Sbattute bene con un frullo le uova in un vase, e condite di sale, si verseranno nel fior di farina, col quale, ben maneggiato, se ne formerà una soda pasta, dalia quale, riposata per qualche tempo, se ne formeranno tanti maccaroncini, che tagliati in pieciolissimi pezzi, come a pallini, ed infarinati per non farli attaccare, si friggeranno in strutto, e cotti si legheranno con mele purificato, e si serviranno con zucchero polverizzato (Vincenzo Corrado, Il Cuoco Galante)
La pasticceria napoletana è considerata una vera e propria arte gastronomica, un patrimonio culturale scrigno di storia e tradizione. Molti dolci partenopei, ancora oggi diffusi, sono frutto dell’influenza delle diverse culture che hanno attraversato Napoli e il Sud Italia, da quella magno-greca a quella romana fino a quella normanno-sveva, angioina, aragonese e austriaca.
Sono soprattutto i dolci di Natale – mostaccioli, roccocò e pasta reale – a caratterizzare la pasticceria napoletana, tra questi i gustosi e fragranti struffoli. La preparazione e il consumo di questo dolce erano diffusi già nel Settecento come testimoniato dal cuoco, filosofo e letterato Vincenzo Corrado, autore de “Il Cuoco Galante”, libro di alta cucina diffuso in tutto il Regno delle Due Sicilie e richiesto anche da varie corti europee. Nel ricettario è possibile leggere dettagliatamente la preparazione di questo dolce natalizio, indicato come “Bignè All’Innumerabile”.
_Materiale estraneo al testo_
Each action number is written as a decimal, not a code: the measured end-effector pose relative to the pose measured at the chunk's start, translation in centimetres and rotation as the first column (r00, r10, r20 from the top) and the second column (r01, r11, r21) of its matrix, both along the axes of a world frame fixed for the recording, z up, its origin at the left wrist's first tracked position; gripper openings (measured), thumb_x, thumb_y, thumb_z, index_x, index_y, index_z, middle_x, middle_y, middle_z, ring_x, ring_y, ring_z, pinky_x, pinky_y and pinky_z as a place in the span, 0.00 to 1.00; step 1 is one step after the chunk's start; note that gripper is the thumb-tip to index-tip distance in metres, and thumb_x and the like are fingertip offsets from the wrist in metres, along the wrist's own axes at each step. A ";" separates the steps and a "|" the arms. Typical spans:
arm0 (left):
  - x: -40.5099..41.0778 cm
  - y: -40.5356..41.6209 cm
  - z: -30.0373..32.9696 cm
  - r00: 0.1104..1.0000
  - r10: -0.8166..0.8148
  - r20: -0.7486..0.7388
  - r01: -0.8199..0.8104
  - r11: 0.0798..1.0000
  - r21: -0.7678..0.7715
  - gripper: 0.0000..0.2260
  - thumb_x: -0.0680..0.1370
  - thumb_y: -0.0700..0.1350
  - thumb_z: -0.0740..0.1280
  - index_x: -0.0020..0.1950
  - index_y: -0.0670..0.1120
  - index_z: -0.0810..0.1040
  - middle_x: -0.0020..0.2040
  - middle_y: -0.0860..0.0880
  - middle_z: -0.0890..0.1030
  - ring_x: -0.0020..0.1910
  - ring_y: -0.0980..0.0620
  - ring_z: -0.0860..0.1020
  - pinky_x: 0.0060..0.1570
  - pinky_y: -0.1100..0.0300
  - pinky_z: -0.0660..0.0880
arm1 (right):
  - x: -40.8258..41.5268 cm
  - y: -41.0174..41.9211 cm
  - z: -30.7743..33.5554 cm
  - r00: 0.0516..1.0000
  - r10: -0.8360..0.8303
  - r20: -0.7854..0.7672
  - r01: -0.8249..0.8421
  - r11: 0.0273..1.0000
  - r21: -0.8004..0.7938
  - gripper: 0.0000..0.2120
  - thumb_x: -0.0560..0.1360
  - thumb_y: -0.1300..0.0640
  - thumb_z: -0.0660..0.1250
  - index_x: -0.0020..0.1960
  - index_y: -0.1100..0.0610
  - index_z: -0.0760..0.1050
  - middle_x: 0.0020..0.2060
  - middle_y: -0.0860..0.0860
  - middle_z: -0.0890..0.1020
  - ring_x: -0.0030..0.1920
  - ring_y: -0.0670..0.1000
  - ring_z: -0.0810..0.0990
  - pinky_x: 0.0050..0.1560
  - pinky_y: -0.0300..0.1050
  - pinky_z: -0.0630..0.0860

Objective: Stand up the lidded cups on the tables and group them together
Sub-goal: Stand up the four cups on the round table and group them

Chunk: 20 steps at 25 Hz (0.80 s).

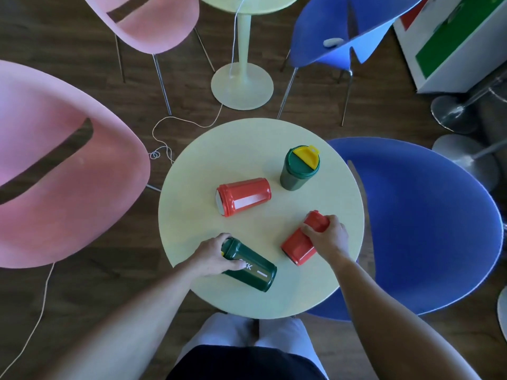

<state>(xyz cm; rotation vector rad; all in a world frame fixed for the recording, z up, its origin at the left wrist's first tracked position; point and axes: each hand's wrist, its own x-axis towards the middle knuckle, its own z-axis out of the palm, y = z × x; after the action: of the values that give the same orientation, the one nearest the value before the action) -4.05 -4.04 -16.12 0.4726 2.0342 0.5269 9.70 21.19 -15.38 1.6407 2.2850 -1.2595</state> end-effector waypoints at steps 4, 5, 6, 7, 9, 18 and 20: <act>0.2 -0.3 -0.2 0.994 0.064 0.094 -0.064 0.998 0.000 0.38 0.64 0.60 0.76 0.70 0.58 0.63 0.61 0.51 0.74 0.48 0.52 0.78 0.42 0.60 0.77 | 0.8 -1.8 0.9 0.980 0.093 -0.178 -0.063 0.984 0.166 0.30 0.68 0.49 0.76 0.64 0.54 0.68 0.63 0.52 0.68 0.55 0.49 0.71 0.56 0.47 0.73; 0.3 -0.3 -0.2 0.991 0.081 0.105 -0.082 0.997 0.009 0.36 0.64 0.59 0.76 0.69 0.59 0.65 0.60 0.51 0.74 0.48 0.52 0.78 0.44 0.58 0.79 | 1.2 -2.4 1.0 0.967 0.126 -0.220 -0.078 0.973 0.216 0.31 0.68 0.51 0.76 0.66 0.54 0.66 0.66 0.52 0.65 0.58 0.48 0.69 0.59 0.47 0.73; 0.4 -0.4 -0.3 0.990 0.091 0.107 -0.094 0.995 0.018 0.35 0.64 0.58 0.76 0.67 0.60 0.66 0.60 0.51 0.74 0.50 0.52 0.78 0.47 0.55 0.80 | 1.6 -2.9 1.0 0.952 0.170 -0.255 -0.101 0.959 0.263 0.33 0.67 0.53 0.77 0.67 0.53 0.64 0.69 0.52 0.62 0.59 0.48 0.68 0.60 0.46 0.72; 0.4 -0.5 -0.3 0.990 0.097 0.104 -0.100 0.995 0.023 0.33 0.64 0.57 0.77 0.66 0.60 0.67 0.59 0.52 0.74 0.51 0.52 0.77 0.49 0.53 0.80 | 2.0 -3.4 0.9 0.937 0.218 -0.274 -0.131 0.944 0.303 0.35 0.67 0.54 0.77 0.69 0.53 0.63 0.70 0.53 0.59 0.61 0.49 0.67 0.59 0.45 0.72; 0.5 -0.5 -0.4 0.988 0.107 0.108 -0.111 0.993 0.027 0.32 0.64 0.56 0.77 0.64 0.60 0.67 0.58 0.53 0.74 0.52 0.51 0.76 0.51 0.52 0.79 | 2.8 -4.4 0.6 0.916 0.287 -0.279 -0.176 0.916 0.362 0.38 0.67 0.55 0.77 0.70 0.54 0.62 0.71 0.54 0.58 0.64 0.54 0.67 0.57 0.46 0.73; 1.3 -0.5 0.9 0.997 0.080 0.019 -0.081 0.994 0.079 0.30 0.63 0.57 0.77 0.60 0.62 0.67 0.55 0.52 0.76 0.51 0.53 0.76 0.41 0.63 0.72 | 4.3 -5.5 1.4 0.918 0.354 -0.179 -0.220 0.829 0.515 0.35 0.63 0.40 0.77 0.59 0.57 0.65 0.62 0.57 0.68 0.56 0.60 0.75 0.45 0.52 0.80; 1.5 -0.2 1.5 0.999 0.051 -0.009 -0.050 0.991 0.124 0.31 0.62 0.57 0.78 0.60 0.62 0.66 0.54 0.52 0.76 0.50 0.53 0.76 0.43 0.62 0.74 | 4.7 -5.8 1.7 0.935 0.307 -0.179 -0.194 0.862 0.468 0.37 0.63 0.38 0.76 0.62 0.54 0.64 0.63 0.54 0.67 0.58 0.58 0.74 0.46 0.52 0.80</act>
<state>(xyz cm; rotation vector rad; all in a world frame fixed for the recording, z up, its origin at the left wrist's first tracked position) -2.59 -4.24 -14.63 0.5007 2.0372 0.6857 14.38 15.43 -13.68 1.2647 3.0064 -0.9782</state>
Nonostante l’etimologia greca del termine “struffoli”, composta da i due termini “strongoulus“, che significa “arrotondato”, e da “pristòs”, che vuol dire “tagliato”, sembra che la ricetta abbia un forte legame con la corte spagnola, al tempo del vicereame spagnolo a Napoli. Nella cucina andalusa, infatti, esiste un dolce estremamente simile agli struffoli: le piñonate. Gli ingredienti principali del suo impasto sono farina, uova e olio d’oliva, ma il più importante è il miele, che ricopre e conferisce il suo delizioso sapore dolce al piatto.
Gli struffoli, conosciuti a Napoli anche con il nome di “strangolapre(ve)te“, sono diffusi anche in tutta l’Italia centro-meridionale con nomi diversi a seconda della regione. Ad esempio, “pignolata” in Sicilia, “purceddhruzzi” in Puglia, mentre in Abruzzo sono conosciuti come “cicerchiata”, perché della stessa forma delle cicerchie, e in Calabria e Basilicata sono noti come “cicerata” per la somiglianza ai ceci.